Reproduce the records that follow without alteration, apart from removing the pictures.
+ + + +
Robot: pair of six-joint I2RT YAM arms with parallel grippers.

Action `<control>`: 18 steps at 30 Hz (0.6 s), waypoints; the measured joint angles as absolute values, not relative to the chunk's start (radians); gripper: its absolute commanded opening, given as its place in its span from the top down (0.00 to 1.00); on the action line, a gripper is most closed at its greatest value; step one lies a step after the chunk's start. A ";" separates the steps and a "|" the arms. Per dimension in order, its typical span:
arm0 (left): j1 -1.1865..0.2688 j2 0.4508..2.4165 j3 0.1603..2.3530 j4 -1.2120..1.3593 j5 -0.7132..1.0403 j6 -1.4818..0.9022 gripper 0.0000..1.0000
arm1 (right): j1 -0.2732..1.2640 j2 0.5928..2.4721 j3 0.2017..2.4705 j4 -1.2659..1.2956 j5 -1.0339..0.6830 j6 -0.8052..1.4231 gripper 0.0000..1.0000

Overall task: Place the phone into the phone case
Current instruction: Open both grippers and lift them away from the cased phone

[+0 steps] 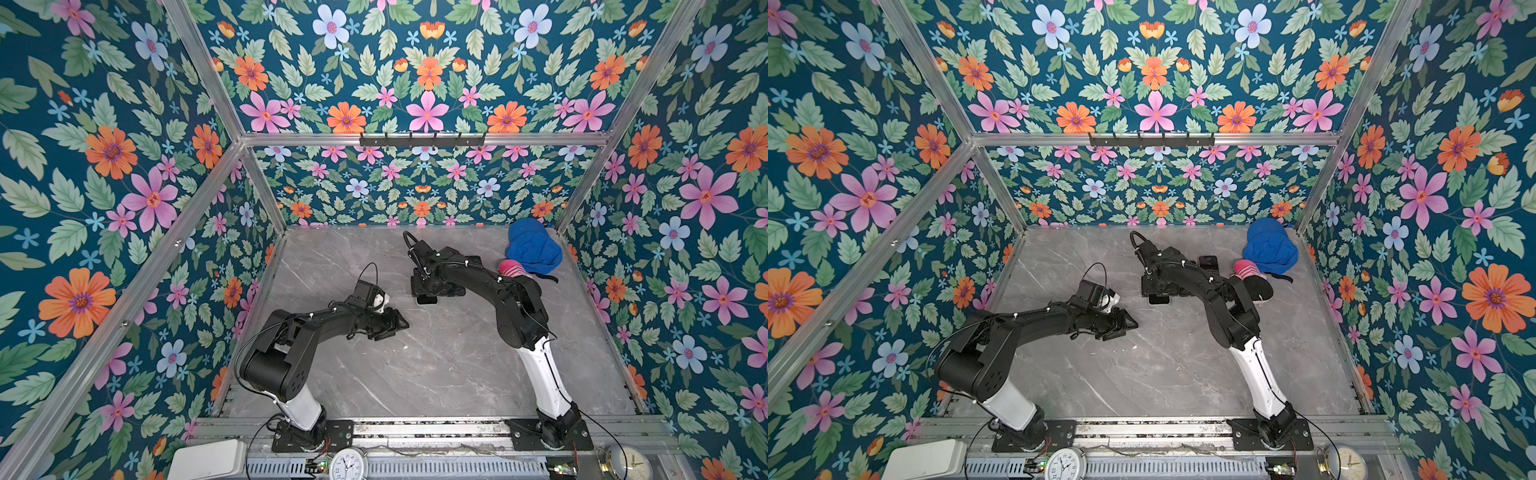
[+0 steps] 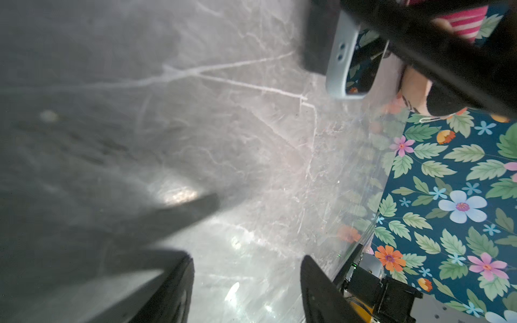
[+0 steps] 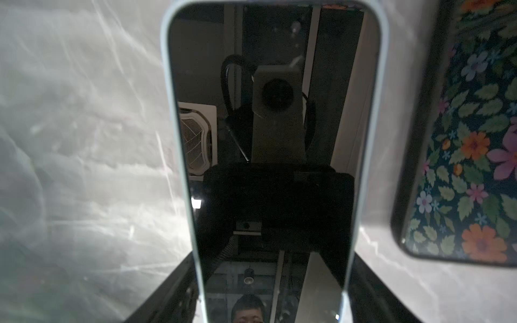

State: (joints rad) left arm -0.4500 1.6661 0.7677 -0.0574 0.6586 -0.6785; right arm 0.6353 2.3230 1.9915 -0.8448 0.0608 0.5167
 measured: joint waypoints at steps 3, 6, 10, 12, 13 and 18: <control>-0.447 1.674 0.769 -0.045 0.667 -0.678 0.37 | 0.617 2.378 2.067 -0.869 0.057 0.495 0.40; -0.446 1.678 0.770 -0.038 0.676 -0.678 0.37 | 0.603 2.430 2.132 -0.899 0.055 0.490 0.39; -0.444 1.678 0.769 -0.037 0.678 -0.678 0.37 | 0.601 2.460 2.179 -0.937 0.050 0.488 0.33; -0.442 1.677 0.768 -0.035 0.678 -0.678 0.36 | 0.602 2.460 2.186 -0.952 0.045 0.488 0.23; -0.441 1.677 0.768 -0.034 0.678 -0.678 0.36 | 0.602 2.460 2.193 -0.960 0.040 0.492 0.19; -0.440 1.672 0.772 -0.041 0.675 -0.670 0.32 | 0.601 2.474 2.256 -0.987 0.038 0.495 0.02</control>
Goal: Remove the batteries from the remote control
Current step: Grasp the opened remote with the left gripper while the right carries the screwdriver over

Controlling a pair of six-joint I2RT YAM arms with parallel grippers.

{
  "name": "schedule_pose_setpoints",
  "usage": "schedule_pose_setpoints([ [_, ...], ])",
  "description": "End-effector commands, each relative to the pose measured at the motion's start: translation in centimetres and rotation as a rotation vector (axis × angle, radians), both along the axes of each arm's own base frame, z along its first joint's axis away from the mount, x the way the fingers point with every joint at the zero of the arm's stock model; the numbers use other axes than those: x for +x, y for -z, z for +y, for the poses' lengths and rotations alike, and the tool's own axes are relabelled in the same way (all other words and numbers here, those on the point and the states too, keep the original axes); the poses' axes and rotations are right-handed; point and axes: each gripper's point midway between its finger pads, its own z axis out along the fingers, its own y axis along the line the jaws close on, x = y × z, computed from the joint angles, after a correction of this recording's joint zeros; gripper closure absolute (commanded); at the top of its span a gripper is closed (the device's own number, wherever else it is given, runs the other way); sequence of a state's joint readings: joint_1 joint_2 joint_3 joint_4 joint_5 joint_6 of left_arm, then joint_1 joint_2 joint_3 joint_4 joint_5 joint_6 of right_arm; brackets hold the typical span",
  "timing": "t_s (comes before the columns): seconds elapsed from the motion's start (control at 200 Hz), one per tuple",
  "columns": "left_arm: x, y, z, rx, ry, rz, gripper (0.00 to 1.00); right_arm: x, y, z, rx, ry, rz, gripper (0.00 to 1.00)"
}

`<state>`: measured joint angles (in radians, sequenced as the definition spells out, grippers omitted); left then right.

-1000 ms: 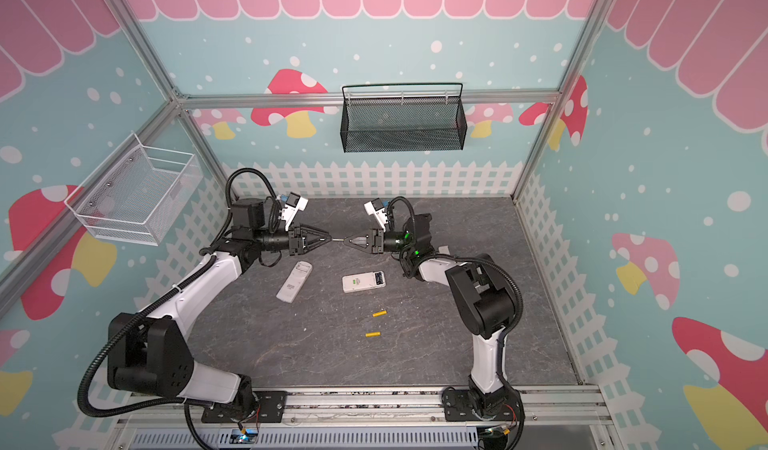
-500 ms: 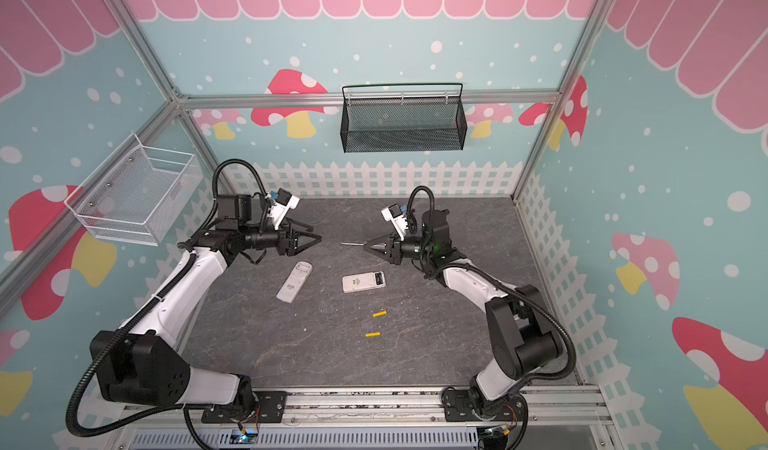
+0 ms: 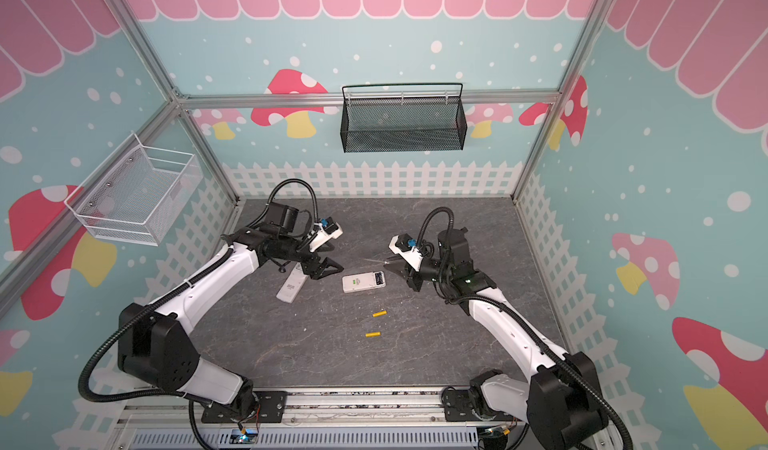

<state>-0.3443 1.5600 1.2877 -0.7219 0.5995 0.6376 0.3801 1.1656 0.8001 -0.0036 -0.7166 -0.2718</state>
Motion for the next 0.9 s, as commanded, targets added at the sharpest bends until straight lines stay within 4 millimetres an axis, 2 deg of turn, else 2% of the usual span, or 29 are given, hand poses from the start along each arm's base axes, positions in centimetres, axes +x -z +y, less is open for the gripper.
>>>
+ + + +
* **SOLUTION TO THE EXERCISE**:
Robot: pair of six-joint I2RT YAM arms with parallel grippers.

Action `<control>`: 18 steps at 30 Hz (0.6 s), waypoints; the measured joint angles as absolute values, not relative to the chunk's start (radians); gripper: its absolute commanded opening, given as its place in its span from the top down (0.00 to 1.00); on the action line, a gripper is most closed at its greatest value; step one lies a step after the chunk's start. A ";" separates the steps and a "|" the arms. Per dimension in order, its typical span:
arm0 (left): j1 -1.1865..0.2688 j2 0.4508..2.4165 j3 0.1603..2.3530 j4 -1.2120..1.3593 j5 -0.7132..1.0403 j6 -1.4818..0.9022 gripper 0.0000..1.0000
arm1 (right): j1 -0.2732..1.2640 j2 0.5928..2.4721 j3 0.2017..2.4705 j4 -1.2659..1.2956 j5 -1.0339..0.6830 j6 -0.8052..1.4231 gripper 0.0000..1.0000

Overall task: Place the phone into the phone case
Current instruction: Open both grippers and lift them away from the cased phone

[+0 steps] 
[+0 steps] 
[+0 steps] 

State: (joints rad) left arm -0.4500 1.6661 0.7677 -0.0574 0.6586 -0.6785; right arm 0.6353 2.3230 1.9915 -0.8448 0.0608 0.5167
 measured: joint waypoints at steps 3, 6, 10, 12, 13 and 18: <control>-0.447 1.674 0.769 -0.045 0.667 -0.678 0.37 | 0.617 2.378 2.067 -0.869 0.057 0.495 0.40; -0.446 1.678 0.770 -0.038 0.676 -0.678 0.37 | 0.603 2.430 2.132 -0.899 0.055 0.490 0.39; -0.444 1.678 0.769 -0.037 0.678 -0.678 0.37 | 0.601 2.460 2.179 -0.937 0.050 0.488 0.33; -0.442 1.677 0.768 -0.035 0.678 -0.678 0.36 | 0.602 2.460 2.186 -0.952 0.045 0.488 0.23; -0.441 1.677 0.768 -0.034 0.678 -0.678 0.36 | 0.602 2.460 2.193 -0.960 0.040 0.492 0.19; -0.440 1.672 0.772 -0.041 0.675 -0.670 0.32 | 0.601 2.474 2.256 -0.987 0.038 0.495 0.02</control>
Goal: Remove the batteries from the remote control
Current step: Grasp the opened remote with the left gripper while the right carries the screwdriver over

Controlling a pair of six-joint I2RT YAM arms with parallel grippers.

{
  "name": "schedule_pose_setpoints",
  "usage": "schedule_pose_setpoints([ [_, ...], ])",
  "description": "End-effector commands, each relative to the pose measured at the motion's start: translation in centimetres and rotation as a rotation vector (axis × angle, radians), both along the axes of each arm's own base frame, z along its first joint's axis away from the mount, x the way the fingers point with every joint at the zero of the arm's stock model; the numbers use other axes than those: x for +x, y for -z, z for +y, for the poses' lengths and rotations alike, and the tool's own axes are relabelled in the same way (all other words and numbers here, those on the point and the states too, keep the original axes); the poses' axes and rotations are right-handed; point and axes: each gripper's point midway between its finger pads, its own z axis out along the fingers, its own y axis along the line the jaws close on, x = y × z, computed from the joint angles, after a correction of this recording's joint zeros; gripper closure absolute (commanded); at the top of its span a gripper is closed (the device's own number, wherever else it is given, runs the other way); sequence of a state's joint readings: joint_1 joint_2 joint_3 joint_4 joint_5 joint_6 of left_arm, then joint_1 joint_2 joint_3 joint_4 joint_5 joint_6 of right_arm; brackets hold the typical span",
  "timing": "t_s (comes before the columns): seconds elapsed from the motion's start (control at 200 Hz), one per tuple",
  "columns": "left_arm: x, y, z, rx, ry, rz, gripper (0.00 to 1.00); right_arm: x, y, z, rx, ry, rz, gripper (0.00 to 1.00)"
}

`<state>`: measured joint angles (in radians, sequenced as the definition spells out, grippers omitted); left then right.

-1000 ms: 
-500 ms: 
+0 ms: 

<state>-0.3443 1.5600 1.2877 -0.7219 0.5995 0.6376 0.3801 1.1656 0.8001 -0.0036 -0.7166 -0.2718</state>
Motion for the next 0.9 s, as commanded, targets added at the sharpest bends until straight lines stay within 4 millimetres an axis, 2 deg of turn, else 2% of the usual span, or 29 are given, hand poses from the start along each arm's base axes, positions in centimetres, axes +x -z +y, less is open for the gripper.
>>>

What the exercise required is now done.